A feasibility analysis is the process of determining whether a business idea is viable or not, or in other words, whether or not the idea is worth pursuing. A feasibility study is conducted in the early stages of thinking through the prospects for a new business in order to screen ideas before spending a lot of resources on them. Show
The purpose of a product/ service feasibility analysis is to do an overall assessment of the appeal of the product or service being proposed. Before a firm rushes into developing a new product or service, it should be sure that this product or service is something the customer actually wants. There are a few steps to do this:
Next, we need to create a concept statement. A concept statement is a one page description of a business that is distributed to people who are asked to provide feedback on the potential of the business idea. This provides the entrepreneur with a sense of the viability of the product idea and suggestions for how the idea can be strengthened before proceeding further.
2. Industry/ target market feasibility analysis The aim of an industry/ target market feasibility analysis is to assess the overall appeal of the industry and the target market for the proposed business. To determine this you will need to research two things; the industry attractiveness, and target market attractiveness.
Characteristics of attractive industries
Assessing the attractiveness of a target market is tougher than assessing the attractiveness of an entire industry, because understanding a certain target market within an industry takes a lot more in depth research than to understand the attractiveness of the overall industry. The challenge in identifying an attractive target market is to find a market that is large enough for the proposed business idea, yet small enough to not attract large competitors. 3) Organizational feasibility analysis Organizational feasibility analysis is conducted to determine whether a proposed business idea has sufficient management expertise, organizational competence, and resources to successfully launch a business, and it focuses on non financial resources. An organizational feasibility analysis should include two things.
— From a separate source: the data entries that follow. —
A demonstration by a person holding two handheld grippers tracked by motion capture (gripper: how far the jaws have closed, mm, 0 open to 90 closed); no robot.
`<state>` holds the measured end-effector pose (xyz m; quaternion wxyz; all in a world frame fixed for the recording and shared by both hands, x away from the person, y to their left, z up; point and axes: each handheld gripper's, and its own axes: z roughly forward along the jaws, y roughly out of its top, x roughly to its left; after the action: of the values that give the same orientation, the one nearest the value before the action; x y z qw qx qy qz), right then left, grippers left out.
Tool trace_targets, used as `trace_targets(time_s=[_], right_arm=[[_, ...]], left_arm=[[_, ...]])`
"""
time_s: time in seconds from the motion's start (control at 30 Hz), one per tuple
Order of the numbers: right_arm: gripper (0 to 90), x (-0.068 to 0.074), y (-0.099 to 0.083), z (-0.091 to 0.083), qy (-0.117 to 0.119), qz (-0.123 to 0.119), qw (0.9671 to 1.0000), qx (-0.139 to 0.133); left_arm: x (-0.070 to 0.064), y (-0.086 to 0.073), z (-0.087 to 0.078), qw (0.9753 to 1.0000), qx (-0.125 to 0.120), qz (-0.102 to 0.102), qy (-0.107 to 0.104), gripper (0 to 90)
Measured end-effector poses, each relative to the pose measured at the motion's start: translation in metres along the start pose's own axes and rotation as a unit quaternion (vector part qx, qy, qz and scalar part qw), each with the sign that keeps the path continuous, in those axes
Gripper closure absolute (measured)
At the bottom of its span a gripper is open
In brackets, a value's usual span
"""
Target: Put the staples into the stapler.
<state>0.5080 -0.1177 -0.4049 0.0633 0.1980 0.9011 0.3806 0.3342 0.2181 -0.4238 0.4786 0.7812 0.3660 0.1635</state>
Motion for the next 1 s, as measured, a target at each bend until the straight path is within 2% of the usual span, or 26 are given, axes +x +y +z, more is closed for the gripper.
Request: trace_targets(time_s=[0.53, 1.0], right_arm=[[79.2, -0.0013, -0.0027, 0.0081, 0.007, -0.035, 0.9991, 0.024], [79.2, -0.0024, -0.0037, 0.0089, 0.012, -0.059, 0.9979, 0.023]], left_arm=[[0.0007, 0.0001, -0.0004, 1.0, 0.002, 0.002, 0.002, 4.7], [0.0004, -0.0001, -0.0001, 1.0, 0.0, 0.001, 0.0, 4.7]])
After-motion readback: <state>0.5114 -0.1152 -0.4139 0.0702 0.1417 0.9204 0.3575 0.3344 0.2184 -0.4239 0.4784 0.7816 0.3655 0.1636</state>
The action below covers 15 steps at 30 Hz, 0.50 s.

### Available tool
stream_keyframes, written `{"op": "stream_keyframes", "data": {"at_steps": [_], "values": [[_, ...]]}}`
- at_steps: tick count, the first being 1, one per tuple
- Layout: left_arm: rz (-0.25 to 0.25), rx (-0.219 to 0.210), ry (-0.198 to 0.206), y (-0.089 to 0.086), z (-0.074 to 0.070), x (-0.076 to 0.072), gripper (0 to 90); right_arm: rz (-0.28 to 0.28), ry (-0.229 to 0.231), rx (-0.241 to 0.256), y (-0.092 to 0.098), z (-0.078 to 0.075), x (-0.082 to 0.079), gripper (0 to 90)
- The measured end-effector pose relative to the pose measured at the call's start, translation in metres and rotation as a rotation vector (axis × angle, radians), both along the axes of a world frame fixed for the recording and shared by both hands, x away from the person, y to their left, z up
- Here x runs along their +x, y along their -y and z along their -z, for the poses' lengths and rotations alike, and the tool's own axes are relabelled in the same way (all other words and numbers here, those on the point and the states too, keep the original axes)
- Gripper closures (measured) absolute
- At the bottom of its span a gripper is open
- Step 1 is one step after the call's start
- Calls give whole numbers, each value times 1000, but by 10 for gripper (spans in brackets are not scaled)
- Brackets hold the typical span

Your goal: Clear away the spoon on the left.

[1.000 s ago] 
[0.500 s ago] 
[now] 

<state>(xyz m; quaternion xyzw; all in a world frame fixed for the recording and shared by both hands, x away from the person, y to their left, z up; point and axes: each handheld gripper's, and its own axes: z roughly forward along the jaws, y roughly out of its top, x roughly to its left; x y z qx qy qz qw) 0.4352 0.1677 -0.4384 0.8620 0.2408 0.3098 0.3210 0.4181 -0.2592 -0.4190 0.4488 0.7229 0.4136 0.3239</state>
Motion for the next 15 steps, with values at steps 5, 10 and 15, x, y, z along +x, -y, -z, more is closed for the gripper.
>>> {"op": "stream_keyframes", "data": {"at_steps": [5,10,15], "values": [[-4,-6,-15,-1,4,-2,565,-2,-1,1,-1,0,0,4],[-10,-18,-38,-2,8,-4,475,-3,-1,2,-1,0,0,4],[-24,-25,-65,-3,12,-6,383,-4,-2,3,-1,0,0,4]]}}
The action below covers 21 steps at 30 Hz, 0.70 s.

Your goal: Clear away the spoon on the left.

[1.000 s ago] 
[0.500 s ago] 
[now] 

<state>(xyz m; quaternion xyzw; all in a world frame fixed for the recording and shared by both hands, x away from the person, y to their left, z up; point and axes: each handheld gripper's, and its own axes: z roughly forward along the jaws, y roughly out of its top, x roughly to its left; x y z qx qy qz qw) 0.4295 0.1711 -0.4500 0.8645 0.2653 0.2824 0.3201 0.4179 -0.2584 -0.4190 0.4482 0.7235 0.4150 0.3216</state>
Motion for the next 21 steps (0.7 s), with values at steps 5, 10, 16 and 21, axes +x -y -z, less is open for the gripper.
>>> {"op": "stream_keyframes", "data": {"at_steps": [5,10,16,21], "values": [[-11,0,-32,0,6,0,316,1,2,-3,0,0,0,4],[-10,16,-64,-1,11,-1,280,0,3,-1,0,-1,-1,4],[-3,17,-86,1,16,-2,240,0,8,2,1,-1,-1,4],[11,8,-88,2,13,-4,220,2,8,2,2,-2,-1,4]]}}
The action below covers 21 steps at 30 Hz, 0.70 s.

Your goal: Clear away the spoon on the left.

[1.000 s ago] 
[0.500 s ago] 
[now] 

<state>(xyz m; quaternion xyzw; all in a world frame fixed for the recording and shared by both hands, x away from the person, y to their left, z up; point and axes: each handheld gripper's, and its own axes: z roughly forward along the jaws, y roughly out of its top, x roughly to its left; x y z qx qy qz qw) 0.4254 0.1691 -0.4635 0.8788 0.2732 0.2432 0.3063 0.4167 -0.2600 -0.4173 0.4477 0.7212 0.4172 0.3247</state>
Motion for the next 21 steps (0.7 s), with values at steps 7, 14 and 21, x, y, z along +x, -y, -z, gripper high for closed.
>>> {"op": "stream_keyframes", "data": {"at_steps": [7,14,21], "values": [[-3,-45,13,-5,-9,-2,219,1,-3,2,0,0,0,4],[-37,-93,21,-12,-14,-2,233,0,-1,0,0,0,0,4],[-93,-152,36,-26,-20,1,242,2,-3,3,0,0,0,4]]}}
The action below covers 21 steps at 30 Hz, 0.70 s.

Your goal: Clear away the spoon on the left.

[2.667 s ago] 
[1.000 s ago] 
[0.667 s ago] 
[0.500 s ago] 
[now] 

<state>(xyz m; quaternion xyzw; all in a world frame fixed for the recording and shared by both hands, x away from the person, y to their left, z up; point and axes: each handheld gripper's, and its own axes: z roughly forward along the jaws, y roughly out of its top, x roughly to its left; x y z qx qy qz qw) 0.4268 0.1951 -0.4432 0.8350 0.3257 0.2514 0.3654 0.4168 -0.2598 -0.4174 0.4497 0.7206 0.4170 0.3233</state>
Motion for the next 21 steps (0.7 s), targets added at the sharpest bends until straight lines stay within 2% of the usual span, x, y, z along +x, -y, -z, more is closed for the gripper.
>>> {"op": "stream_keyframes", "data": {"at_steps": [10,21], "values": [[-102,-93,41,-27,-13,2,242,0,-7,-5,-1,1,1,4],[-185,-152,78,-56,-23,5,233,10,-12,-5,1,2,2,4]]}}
To test sufficiency, the firm should list 6 to 12 of the most critical non-financial resources that will be needed to move forward with the business idea successfully. If the resources are unavailable, it may be impractical to proceed with the business idea. Examples of non-financial resources are:
4) Financial feasibility analysis Financial feasibility analysis is the final component of a comprehensive feasibility analysis and includes three important factors: total start-up cash needed, financial performance of similar businesses, and overall financial attractiveness.
Which are the main components of an industry target market feasibility analysis?Industry/ market feasibility analysis entails an assessment of the overall appeal of an industry and the target market for the prospective business. There are two components this feasibility analysis should cover; industry attractiveness and target market attractiveness.
Which of the following are the main components of an industry or target market feasibility analysis Mcq?Out of the following (d) Industry attractiveness and product/service demand is the main components of an industry/target market feasibility analysis.
Which of the following are the main components of an industry?The major components of an industry are:. Competitors.. Potential competitors.. Distribution of channels.. Product differentiation.. Customer power.. Distribution channels.. Supplier power.. Economies of scale.. What are the four forms of feasibility analysis?The four forms of feasibility analysis include: product/service feasibility, industry/target market feasibility, organizational feasibility, and financial feasibility.